Everybody deserves free higher education. But you don't understent that FREE means "without any payment or other kinds of compensation". According to the Constitution of Belarus "everyone has a right for free higher education". "Career assignment" is a violation of the Constitution and everybody's rights for FREE education.

----------


## Eric C.

> You know, there are a lot of countries (and wealthy ones as well) where there is no such a thing - free higher education.

 Like Belarus. But their regime for some reason is boasting of providing anyone who wishes with free higher education while it's a total lie. So maybe you will be so kind to name this reason?

----------


## Romik

> You can have a great career if you move to a village from the capital city, can't you? LOL!

 What can impede you to move back after those 2 years to the capital and do your career? It's not a very long period of time. Do you think, right after the university, without experience, you would be offered the most prestigious jobs?     

> Everybody deserves free higher education. But you don't understent that FREE means "without any payment or other kinds of compensation". According to the Constitution of Belarus "everyone has a right for free higher education". "Career assignment" is a violation of the Constitution and everybody's rights for FREE education.

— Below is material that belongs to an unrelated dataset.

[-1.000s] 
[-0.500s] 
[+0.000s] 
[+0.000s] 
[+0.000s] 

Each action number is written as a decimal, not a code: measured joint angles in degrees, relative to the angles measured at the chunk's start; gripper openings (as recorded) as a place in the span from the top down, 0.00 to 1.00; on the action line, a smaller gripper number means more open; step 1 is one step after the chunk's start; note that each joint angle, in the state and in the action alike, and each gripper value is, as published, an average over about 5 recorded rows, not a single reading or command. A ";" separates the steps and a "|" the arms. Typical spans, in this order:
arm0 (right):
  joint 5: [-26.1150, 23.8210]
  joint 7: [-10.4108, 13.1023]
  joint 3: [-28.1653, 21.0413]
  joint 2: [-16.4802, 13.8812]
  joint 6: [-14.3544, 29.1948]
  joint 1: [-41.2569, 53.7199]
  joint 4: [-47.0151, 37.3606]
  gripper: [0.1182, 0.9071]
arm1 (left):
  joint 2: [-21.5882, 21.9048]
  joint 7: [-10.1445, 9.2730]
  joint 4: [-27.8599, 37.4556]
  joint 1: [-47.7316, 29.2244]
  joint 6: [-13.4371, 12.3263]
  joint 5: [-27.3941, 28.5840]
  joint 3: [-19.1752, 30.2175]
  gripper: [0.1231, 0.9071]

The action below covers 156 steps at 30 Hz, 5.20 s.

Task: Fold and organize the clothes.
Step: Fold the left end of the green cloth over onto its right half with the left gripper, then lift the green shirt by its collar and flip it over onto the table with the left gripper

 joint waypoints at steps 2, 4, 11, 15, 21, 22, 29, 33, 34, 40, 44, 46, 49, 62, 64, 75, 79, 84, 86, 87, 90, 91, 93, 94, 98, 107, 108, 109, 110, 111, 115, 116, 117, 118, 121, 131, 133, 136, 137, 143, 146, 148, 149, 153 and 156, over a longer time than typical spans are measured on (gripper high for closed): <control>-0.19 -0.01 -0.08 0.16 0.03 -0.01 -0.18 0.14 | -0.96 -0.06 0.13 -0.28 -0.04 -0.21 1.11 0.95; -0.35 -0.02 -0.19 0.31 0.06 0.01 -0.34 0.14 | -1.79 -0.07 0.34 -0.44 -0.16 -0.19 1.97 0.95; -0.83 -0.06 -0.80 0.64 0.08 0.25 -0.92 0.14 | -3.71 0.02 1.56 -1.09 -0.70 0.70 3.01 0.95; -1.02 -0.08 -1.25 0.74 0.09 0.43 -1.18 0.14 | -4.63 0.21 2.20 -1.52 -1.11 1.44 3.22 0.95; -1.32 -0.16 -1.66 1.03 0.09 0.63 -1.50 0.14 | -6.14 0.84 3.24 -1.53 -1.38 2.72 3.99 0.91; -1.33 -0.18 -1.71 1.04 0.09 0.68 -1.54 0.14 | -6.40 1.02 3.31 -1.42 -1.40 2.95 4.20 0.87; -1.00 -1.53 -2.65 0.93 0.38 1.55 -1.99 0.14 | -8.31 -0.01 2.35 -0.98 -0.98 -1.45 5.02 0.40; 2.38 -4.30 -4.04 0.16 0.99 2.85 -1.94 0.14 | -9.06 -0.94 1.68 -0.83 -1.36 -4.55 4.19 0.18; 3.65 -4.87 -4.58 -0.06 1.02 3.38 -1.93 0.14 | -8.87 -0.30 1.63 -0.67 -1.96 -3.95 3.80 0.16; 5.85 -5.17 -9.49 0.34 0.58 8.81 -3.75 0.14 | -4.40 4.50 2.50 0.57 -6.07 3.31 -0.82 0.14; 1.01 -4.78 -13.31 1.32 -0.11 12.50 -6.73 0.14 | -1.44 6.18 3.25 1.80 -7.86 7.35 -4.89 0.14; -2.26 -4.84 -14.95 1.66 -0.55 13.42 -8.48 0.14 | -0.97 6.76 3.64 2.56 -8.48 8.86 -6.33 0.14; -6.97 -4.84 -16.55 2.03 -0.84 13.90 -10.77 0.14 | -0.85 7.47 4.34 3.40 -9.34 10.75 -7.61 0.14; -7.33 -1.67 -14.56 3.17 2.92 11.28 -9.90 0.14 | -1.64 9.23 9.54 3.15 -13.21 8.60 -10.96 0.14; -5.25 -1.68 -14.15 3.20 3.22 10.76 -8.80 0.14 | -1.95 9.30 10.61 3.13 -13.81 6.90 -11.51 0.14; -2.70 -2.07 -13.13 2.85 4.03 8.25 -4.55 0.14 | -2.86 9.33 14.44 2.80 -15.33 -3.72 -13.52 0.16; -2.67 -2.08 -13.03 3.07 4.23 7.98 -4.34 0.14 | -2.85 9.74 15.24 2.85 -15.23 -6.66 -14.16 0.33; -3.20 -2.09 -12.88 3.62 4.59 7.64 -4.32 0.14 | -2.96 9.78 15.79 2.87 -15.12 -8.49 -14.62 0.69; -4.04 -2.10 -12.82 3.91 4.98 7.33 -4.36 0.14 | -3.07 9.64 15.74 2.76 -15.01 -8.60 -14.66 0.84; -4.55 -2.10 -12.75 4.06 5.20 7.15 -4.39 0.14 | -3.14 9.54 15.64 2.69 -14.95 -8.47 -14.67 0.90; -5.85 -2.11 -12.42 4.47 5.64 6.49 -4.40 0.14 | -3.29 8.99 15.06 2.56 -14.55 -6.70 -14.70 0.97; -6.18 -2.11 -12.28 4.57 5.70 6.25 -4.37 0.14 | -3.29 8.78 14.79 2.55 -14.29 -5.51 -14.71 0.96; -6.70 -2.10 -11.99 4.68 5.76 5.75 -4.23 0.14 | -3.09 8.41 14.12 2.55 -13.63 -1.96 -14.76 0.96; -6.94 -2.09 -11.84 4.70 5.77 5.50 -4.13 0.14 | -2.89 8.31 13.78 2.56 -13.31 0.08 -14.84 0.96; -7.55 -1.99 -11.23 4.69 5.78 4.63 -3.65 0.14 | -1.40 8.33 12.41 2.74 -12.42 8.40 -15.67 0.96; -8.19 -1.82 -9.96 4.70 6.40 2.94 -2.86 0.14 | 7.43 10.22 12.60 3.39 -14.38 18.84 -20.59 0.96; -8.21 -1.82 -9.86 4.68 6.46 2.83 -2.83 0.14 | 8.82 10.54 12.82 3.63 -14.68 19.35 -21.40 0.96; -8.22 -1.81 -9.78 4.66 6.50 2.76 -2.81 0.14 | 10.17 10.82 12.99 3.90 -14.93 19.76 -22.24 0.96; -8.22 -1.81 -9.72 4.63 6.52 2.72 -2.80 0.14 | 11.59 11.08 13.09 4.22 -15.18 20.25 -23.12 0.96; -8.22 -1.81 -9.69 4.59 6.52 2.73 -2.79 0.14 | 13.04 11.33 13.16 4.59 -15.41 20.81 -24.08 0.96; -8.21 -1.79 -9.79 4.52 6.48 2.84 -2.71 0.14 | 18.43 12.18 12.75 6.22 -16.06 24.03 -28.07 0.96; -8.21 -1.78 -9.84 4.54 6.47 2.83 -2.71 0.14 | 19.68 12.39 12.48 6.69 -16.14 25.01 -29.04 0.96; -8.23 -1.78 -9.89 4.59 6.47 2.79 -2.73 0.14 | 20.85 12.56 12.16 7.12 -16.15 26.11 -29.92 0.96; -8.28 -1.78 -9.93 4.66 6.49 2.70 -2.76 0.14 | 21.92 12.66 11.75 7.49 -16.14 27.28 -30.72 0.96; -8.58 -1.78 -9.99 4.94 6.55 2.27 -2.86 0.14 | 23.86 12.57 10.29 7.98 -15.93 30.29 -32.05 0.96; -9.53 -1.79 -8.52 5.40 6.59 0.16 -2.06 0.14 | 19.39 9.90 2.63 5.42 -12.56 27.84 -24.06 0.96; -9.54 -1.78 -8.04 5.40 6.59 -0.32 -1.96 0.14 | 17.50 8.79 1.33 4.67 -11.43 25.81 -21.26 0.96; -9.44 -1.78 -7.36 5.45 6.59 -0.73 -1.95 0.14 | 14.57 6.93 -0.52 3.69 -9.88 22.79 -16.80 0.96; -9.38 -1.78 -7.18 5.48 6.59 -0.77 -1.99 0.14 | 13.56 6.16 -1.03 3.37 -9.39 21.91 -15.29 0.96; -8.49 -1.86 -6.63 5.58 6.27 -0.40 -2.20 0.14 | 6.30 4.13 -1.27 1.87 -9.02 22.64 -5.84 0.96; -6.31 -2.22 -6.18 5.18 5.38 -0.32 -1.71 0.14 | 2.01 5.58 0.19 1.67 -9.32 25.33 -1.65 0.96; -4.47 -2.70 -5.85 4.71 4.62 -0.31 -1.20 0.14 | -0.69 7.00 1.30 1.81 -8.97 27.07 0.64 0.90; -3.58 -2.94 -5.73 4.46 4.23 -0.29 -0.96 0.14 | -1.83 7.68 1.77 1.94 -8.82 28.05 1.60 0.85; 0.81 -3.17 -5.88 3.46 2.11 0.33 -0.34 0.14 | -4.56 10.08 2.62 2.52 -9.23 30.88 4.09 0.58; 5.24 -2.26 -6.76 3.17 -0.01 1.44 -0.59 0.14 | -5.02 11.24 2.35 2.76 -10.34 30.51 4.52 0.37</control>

 You are a commy, aren't you? In the UK, USA the education is paid and they don't demand it to be free.

----------


## belarusnews

> Like Belarus. But their regime for some reason is boasting of providing anyone who wishes with free higher education while it's a total lie. So maybe you will be so kind to name this reason?

 I see 2 reasons for this:
1. To stop youth from going abroad (brain-drain)
2. The state companies that are going bankrupt need young labor force. So the government forces graduates to work there. The state enterprises (plants, factories etc.) are financially supported by goverment (actually by the taxpayers). If they close large plants (even those that don't bring any profit) a lot of elderly people will lose their jobs and there will be a chaos. So they continue to support unprofitable state companies.    
Among the workers of belarusian state plants and factories there are a lot of people who are over 50 (I think 70 - 80 %). But there are very few young specialists. 
Another interesting thing:
If you graduated from Pedagogical University, for example, you'll have to work at a school in a village and, perhaps, in Chernobyl area because nobody wants to work there. But a lot of people still live there and they need to be educated.

----------


## Romik

> Like Belarus. But their regime for some reason is boasting of providing anyone who wishes with free higher education while it's a total lie. So maybe you will be so kind to name this reason?

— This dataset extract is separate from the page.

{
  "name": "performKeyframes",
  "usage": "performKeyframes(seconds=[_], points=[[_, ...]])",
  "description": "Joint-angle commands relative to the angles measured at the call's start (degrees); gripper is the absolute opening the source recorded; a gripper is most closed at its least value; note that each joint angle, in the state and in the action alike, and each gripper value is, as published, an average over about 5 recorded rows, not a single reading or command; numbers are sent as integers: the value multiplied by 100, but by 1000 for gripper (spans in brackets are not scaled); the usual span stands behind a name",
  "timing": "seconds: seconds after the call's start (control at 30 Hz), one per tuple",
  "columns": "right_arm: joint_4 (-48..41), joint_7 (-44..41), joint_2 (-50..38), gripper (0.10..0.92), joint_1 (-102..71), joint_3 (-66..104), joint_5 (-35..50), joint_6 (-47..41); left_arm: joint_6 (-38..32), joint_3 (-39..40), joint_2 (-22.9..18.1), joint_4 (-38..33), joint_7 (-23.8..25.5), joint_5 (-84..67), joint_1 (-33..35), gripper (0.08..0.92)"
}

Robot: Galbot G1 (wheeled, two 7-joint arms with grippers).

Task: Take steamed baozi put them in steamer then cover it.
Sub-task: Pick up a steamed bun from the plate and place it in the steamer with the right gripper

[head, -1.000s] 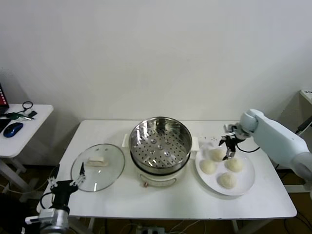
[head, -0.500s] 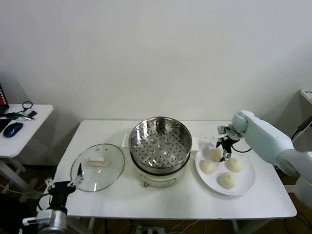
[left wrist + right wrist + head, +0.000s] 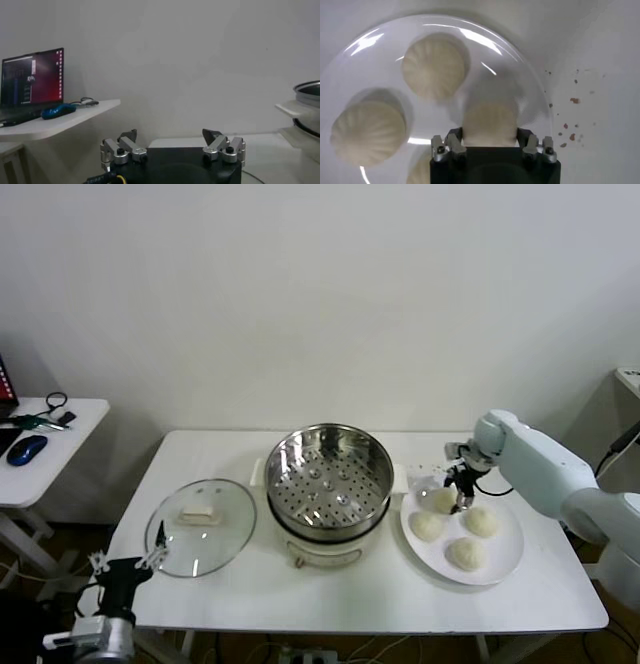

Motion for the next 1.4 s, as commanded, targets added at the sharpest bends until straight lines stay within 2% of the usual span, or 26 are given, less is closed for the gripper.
performKeyframes(seconds=[0.03,0.33,0.6,1.0,1.4], points=[[240,-18,-87,683,266,-201,148,105,0,-17,-1,-22,-3,11,13,823],[1202,-233,-276,687,1936,-1476,538,967,-12,-18,21,-42,-4,0,71,823],[1745,-463,202,687,3205,-2170,455,1802,10,22,31,-84,18,30,126,823],[2456,-324,1512,691,3021,-1559,-1201,3159,63,100,65,-160,23,51,189,823],[2218,-181,2348,698,2059,-1101,-2694,3691,101,149,121,-248,-1,168,261,823]])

 Do you read their constitution and other rules? I don't. If telling only of the thing itself - I don't think it's unfair to work off that 2 years after unpaid study (I suppose there is some scholarship while it, isn't it?)

----------


## belarusnews

> Do you read their constitution and other rules? I don't. If telling only of the thing itself - I don't think it's unfair to work off that 2 years after unpaid study (I suppose there is some scholarship while it, isn't it?)

 So what? If you are a diligent student and get good marks at the exams why not to get a scholarship? By the way, the average scholarship in Belarus is about $40. You may not have the scholarship if you get bad marks, but anyway you'll have to pay the same fee ($10 000 approximately) if you won't work off. Is it fair?

----------


## Crocodile

> You are a commy, aren't you? In the UK, USA the education is paid and they don't demand it to be free.

 The thing is that almost all some of the western universities provide a lot of scholarships to those who study well. So much so that in practice you only have to pay (partially) for your bachelor degree. The master's and ph.d. are in fact free (and you're usually left with some extra money as well). Without any kind of allusion to the "commie" ideology. Indeed, it might make sense for the government to pay for your education if you agree to take on the government job for two years or something like that. However, that situation should not be officially titled the *Free Education* *(TM)* as the government gathers tremendous political dividends from that title while, as it turns out, requires their fee in just another way.

----------


## Eric C.

> ...However, that situation should not be officially titled the *Free Education* *(TM)* as the government gathers tremendous political dividends from that title while, as it turns out, requires their fee in just another way.

 Exactly right.

----------


## Romik

> The thing is that almost all some of the western universities provide a lot of scholarships to those who study well. So much so that in practice you only have to pay (partially) for your bachelor degree.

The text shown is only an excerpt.